Il primo nucleo della band, datato 2012, è composto da Samuele Cima, Matteo Castellani e Manuel Roccini che si pongono l’obiettivo di ritrovarsi sia per divertirsi sia per cercare di creare qualcosa di nuovo, partendo dalle ispirazioni che avevano allora (si parla di classiconi come Pink Floyd e Jimi Hendrix). Trattandosi di 2 chitarristi e un bassista, cercarono in lungo e in largo un batterista per iniziare a comporre le loro canzoni: questo arriva durante la metà del 2013, sotto il nome di Matteo Gramegnatota, e, contemporaneamente, trovano un tastierista disposto a suonare con loro, Mattia Piscitelli. Questi 5 elementi compongono la band poi chiamata Lucid Dreams, da un’idea del batterista.

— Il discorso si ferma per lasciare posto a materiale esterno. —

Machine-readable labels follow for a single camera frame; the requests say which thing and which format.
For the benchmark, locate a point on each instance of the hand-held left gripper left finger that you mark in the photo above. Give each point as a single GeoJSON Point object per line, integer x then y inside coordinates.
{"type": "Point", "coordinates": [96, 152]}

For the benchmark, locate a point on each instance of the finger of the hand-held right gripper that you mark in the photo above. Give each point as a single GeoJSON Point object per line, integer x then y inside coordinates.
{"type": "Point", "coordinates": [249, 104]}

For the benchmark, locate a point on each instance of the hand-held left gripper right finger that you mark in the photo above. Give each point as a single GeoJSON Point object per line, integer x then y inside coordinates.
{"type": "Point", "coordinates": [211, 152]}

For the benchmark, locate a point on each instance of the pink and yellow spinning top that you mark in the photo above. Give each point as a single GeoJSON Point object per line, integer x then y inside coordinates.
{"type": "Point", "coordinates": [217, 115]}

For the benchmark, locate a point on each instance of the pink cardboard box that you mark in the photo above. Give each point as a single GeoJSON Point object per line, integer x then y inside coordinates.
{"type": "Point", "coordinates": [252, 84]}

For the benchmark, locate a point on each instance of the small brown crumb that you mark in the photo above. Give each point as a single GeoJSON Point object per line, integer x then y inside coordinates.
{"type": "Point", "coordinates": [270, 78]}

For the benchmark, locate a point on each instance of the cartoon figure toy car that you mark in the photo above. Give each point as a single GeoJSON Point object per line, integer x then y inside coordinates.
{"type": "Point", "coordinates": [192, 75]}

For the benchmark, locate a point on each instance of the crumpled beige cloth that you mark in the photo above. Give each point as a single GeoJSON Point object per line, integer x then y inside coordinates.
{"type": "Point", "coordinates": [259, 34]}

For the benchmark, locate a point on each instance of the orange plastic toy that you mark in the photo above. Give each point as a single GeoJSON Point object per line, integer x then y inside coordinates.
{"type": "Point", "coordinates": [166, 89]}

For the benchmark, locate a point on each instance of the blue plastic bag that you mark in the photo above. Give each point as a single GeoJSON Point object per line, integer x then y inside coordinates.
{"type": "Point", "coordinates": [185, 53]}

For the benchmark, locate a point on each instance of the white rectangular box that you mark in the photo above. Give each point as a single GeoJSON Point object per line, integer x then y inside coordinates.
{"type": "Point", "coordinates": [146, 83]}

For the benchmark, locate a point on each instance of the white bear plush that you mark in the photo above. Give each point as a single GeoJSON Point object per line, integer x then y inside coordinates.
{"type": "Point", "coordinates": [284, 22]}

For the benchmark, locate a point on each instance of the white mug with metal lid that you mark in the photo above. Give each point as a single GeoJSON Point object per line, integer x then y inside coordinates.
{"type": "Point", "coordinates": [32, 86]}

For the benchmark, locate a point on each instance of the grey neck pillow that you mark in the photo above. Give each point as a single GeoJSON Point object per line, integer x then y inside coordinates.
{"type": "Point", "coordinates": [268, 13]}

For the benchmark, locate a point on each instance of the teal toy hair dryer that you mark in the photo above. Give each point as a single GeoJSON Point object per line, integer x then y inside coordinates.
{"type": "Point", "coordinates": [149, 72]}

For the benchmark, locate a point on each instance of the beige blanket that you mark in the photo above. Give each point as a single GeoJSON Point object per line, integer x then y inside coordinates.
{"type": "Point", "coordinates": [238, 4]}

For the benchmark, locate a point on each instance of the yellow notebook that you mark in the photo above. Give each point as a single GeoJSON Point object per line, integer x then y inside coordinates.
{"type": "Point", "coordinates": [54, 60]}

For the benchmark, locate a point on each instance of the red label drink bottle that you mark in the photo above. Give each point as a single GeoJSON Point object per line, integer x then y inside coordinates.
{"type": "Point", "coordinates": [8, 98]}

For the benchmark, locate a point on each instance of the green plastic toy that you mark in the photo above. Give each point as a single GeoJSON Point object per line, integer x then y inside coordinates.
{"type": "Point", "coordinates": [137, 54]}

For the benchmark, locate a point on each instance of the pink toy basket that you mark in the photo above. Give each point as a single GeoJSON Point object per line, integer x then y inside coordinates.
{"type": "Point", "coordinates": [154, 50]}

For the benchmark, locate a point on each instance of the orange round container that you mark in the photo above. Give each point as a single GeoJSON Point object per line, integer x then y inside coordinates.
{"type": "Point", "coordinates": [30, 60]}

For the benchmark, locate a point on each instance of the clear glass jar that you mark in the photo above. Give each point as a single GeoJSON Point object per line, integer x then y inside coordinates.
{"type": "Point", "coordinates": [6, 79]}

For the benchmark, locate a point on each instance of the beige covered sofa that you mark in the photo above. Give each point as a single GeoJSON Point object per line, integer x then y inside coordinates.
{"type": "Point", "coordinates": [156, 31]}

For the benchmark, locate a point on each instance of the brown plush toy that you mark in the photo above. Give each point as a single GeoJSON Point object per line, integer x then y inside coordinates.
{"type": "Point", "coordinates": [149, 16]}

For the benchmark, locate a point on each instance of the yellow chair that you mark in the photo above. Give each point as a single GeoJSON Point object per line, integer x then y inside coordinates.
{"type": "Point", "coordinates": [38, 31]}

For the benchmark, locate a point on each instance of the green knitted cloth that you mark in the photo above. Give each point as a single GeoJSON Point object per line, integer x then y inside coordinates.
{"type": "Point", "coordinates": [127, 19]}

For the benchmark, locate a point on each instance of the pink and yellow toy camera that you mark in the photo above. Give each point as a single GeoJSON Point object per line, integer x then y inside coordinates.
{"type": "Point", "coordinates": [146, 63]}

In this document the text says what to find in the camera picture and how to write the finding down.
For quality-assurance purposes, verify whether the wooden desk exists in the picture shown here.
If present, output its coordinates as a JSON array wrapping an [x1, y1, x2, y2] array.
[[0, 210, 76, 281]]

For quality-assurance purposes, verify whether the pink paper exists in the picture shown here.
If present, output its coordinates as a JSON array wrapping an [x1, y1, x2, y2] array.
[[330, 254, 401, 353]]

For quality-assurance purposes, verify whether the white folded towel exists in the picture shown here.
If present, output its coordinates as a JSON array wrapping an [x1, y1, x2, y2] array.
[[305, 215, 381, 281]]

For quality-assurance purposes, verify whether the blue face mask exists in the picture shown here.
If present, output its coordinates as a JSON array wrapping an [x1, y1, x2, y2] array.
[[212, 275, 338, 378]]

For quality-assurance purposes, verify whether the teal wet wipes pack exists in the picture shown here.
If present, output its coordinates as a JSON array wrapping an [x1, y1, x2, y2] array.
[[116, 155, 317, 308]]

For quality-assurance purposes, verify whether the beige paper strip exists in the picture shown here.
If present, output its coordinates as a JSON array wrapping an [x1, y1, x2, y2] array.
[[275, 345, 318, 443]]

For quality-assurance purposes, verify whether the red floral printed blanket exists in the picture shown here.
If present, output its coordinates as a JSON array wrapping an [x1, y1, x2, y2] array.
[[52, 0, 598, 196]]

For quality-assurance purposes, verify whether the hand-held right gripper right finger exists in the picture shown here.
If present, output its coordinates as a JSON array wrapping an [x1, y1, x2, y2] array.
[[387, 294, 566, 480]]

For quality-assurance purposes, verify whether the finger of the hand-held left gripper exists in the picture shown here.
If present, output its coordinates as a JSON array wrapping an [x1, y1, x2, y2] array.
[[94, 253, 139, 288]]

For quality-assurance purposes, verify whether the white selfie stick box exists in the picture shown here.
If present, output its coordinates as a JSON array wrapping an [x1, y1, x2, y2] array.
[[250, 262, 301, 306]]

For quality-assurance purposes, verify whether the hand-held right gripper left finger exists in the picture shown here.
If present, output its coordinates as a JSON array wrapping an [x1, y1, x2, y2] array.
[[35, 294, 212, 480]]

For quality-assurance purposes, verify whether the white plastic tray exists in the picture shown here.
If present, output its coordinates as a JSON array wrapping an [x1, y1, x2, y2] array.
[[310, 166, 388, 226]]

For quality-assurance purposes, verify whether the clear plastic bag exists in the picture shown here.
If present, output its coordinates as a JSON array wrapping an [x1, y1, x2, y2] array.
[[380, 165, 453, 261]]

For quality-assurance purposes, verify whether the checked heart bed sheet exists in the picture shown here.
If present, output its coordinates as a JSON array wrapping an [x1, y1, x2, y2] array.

A questo punto, durante l’estate del 2013, il gruppo si vede spesso, quando si presenta la prima occasione, e durante questo periodo scrive i suoi primi pezzi, uno di questi, tra i primi in assoluto ad essere composti, è “Istar” che verrà poi incluso nel loro futuro EP. Dopo l’estate, si iscrivono a un festival locale che permette loro di avere il proprio debutto in un pub di Roma, lo Zoobar. Questo dà loro anche l’occasione di suonare al Blackout e all’Atlantico, inframezzati da altri concerti in altri locali romani, come l’Init. Dopo questa serie di spettacoli, il gruppo si chiude in studio per rivoluzionare il proprio sound, poiché scontento dei suoi brani. Qui, si genera lo stile che i 5 componenti abbracceranno completamente, tutti insieme. Lo stile cerca di unire atmosfere generalmente ambient a esplosioni legate più al noise e avviando una ricerca sulle varie dinamiche possibili all’interno dei vari brani, influenzato, in modo molto primordiale, dal math rock e dal free jazz, come un flusso di coscienza che attraversa i vari strumenti, puntando a un’unità tra questi. Un sound pieno di connessioni ambient e post-rock che unisce varie linee melodiche, da quella più dura e sporca a quella più dolce e morbida.
Questo stile viene riassunto nel loro primo EP, “Decay”, e vengono riuniti vari pezzi per descrivere una sorta di decadimento umano e/o psichico: questo lavoro esce il 7 aprile 2016.
Prima di esso, la band ha anche la possibilità, grazie a un’organizzazione anti-mafia locale,”Libera un’altra Italia”, di suonare in uno dei locali più importanti della loro città, Stazione Birra.